> [Instructions to follow]
From the records below, copy every line that contains the word "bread".

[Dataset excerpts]
********************
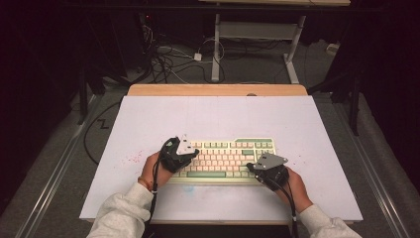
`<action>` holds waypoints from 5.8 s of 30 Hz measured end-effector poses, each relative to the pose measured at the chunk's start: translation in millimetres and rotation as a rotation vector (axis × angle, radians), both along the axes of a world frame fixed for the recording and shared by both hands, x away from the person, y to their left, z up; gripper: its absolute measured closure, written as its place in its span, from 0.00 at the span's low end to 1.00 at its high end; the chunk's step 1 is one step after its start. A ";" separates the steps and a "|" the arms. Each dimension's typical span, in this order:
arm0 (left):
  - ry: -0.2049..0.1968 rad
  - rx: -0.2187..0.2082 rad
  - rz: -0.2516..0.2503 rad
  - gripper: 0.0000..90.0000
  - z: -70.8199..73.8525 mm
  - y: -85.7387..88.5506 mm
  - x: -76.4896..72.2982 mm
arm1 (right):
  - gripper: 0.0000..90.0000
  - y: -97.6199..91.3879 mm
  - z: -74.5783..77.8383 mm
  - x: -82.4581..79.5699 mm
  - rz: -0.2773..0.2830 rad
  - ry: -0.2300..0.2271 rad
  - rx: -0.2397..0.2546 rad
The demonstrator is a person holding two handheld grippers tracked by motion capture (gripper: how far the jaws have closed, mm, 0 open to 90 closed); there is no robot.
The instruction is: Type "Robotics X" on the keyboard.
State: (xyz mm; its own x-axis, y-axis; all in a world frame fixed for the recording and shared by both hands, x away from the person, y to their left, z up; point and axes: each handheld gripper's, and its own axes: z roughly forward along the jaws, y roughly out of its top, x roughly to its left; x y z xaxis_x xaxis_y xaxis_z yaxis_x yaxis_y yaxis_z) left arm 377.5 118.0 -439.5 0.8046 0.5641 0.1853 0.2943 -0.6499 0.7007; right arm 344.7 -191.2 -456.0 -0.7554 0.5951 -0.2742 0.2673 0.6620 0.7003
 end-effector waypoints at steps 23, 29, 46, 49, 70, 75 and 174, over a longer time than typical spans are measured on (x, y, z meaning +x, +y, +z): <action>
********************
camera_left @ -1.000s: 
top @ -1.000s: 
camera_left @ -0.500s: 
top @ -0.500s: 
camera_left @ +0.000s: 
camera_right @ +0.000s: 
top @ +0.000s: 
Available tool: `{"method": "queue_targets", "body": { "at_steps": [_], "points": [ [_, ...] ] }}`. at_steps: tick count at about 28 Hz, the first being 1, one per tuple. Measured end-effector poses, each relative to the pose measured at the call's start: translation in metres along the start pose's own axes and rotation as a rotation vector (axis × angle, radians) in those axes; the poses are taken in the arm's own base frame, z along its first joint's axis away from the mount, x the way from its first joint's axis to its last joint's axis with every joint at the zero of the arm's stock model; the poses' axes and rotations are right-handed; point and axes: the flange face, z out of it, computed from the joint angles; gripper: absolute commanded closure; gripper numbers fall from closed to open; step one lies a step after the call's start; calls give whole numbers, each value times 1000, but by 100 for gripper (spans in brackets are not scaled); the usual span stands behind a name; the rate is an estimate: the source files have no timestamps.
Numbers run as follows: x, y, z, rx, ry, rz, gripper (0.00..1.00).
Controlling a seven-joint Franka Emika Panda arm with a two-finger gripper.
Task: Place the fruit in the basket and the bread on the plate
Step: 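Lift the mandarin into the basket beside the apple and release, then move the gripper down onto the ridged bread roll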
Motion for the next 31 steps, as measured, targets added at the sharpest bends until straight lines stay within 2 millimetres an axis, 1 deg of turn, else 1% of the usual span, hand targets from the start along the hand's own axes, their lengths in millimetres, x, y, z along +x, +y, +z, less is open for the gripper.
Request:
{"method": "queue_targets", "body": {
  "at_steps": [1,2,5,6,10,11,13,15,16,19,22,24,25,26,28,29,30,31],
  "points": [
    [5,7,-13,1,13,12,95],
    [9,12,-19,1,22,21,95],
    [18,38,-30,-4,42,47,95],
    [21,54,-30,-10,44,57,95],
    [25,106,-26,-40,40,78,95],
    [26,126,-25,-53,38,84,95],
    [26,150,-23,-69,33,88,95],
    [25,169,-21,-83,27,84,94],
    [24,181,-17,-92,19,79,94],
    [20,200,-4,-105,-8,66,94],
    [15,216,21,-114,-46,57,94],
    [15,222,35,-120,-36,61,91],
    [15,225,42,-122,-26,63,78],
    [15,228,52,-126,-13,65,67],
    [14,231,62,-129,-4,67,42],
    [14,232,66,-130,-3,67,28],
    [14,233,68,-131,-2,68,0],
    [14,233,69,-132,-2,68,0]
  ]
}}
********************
> [The completed task]
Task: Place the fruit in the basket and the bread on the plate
Step: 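Lift the mandarin into the basket beside the apple and release, then move the gripper down onto the ridged bread roll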

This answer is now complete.